*** Given material Section Begins ***

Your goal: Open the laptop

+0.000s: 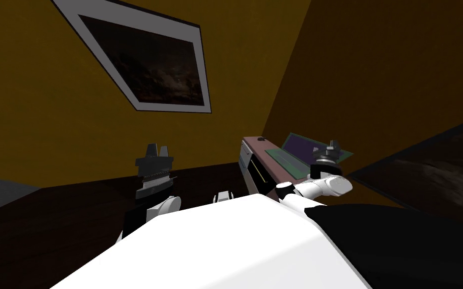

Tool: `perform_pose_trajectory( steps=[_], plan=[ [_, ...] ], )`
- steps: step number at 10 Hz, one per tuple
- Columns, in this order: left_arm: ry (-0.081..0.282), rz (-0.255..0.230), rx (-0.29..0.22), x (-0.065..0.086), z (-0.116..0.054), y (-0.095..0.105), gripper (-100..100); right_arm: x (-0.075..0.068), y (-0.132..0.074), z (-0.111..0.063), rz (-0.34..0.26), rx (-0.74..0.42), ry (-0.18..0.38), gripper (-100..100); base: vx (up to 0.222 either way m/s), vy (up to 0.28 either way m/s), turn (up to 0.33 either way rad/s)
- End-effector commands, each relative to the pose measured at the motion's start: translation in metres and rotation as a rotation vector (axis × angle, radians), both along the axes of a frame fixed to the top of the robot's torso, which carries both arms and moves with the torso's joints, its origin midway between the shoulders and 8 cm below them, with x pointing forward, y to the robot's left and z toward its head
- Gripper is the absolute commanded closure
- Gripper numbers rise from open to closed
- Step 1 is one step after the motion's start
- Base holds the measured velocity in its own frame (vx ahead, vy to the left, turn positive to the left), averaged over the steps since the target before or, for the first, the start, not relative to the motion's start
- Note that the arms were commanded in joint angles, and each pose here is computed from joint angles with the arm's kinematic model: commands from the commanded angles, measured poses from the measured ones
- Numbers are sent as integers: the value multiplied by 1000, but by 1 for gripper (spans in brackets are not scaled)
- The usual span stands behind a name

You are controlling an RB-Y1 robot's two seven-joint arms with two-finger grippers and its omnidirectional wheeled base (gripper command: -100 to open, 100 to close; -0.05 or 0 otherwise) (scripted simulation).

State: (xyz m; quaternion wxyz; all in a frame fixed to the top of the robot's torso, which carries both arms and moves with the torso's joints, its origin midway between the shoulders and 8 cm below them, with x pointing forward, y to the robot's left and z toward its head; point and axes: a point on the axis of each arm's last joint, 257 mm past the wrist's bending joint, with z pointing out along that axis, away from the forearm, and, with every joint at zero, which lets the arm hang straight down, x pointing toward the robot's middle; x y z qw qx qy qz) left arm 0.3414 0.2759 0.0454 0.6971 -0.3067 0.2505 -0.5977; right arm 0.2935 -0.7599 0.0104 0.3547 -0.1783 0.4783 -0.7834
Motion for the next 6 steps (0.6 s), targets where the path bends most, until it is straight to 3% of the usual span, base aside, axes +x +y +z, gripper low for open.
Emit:
perform_pose_trajectory(
  steps=[1,2,6],
  plan=[
    [0,0,0,0,0,0,0,21,12,7,82,-49,82,-100,-198,-114,1],
    [0,0,0,0,0,0,0,26,15,7,93,-53,87,-100,-139,-90,5],
    [0,0,0,0,0,0,0,58,38,14,198,-125,196,-100,-107,-101,7]
  ],
)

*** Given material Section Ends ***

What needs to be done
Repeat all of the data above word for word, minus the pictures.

Exercise answer
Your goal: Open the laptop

+0.000s: 

Tool: `perform_pose_trajectory( steps=[_], plan=[ [_, ...] ], )`
- steps: step number at 10 Hz, one per tuple
- Columns, in this order: left_arm: ry (-0.081..0.282), rz (-0.255..0.230), rx (-0.29..0.22), x (-0.065..0.086), z (-0.116..0.054), y (-0.095..0.105), gripper (-100..100); right_arm: x (-0.075..0.068), y (-0.132..0.074), z (-0.111..0.063), rz (-0.34..0.26), rx (-0.74..0.42), ry (-0.18..0.38), gripper (-100..100); base: vx (up to 0.222 either way m/s), vy (up to 0.28 either way m/s), turn (up to 0.33 either way rad/s)
- End-effector commands, each relative to the pose measured at the motion's start: translation in metres and rotation as a rotation vector (axis × angle, radians), both along the axes of a frame fixed to the top of the robot's torso, which carries both arms and moves with the torso's joints, its origin midway between the shoulders and 8 cm below them, with x pointing forward, y to the robot's left and z toward its head
- Gripper is the absolute commanded closure
- Gripper numbers rise from open to closed
- Step 1 is one step after the motion's start
- Base holds the measured velocity in its own frame (vx ahead, vy to the left, turn positive to the left), averaged over the steps since the target before or, for the first, the start, not relative to the motion's start
- Note that the arms were commanded in joint angles, and each pose here is computed from joint angles with the arm's kinematic model: commands from the commanded angles, measured poses from the measured ones
- Numbers are sent as integers: the value multiplied by 1000, but by 1 for gripper (spans in brackets are not scaled)
- The usual span stands behind a name

You are controlling an RB-Y1 robot's two seven-joint arms with two-finger grippers and its omnidirectional wheeled base (gripper command: -100 to open, 100 to close; -0.05 or 0 otherwise) (scripted simulation).

State: (xyz m; quaternion wxyz; all in a frame fixed to the top of the robot's torso, which carries both arms and moves with the torso's joints, its origin midway between the shoulders and 8 cm below them, with x pointing forward, y to the robot's left and z toward its head; point and axes: a point on the axis of each arm's last joint, 257 mm past the wrist's bending joint, with z pointing out along that axis, away from the forearm, and, with every joint at zero, which lets the arm hang straight down, x pointing toward the robot's middle; x y z qw qx qy qz) left arm 0.3414 0.2759 0.0454 0.6971 -0.3067 0.2505 -0.5977; right arm 0.2935 -0.7599 0.0104 0.3547 -0.1783 0.4783 -0.7834
Motion for the next 6 steps (0.6 s), targets where the path bends most, until it is straight to 3% of the usual span, base aside, axes +x +y +z, gripper low for open.
Emit:
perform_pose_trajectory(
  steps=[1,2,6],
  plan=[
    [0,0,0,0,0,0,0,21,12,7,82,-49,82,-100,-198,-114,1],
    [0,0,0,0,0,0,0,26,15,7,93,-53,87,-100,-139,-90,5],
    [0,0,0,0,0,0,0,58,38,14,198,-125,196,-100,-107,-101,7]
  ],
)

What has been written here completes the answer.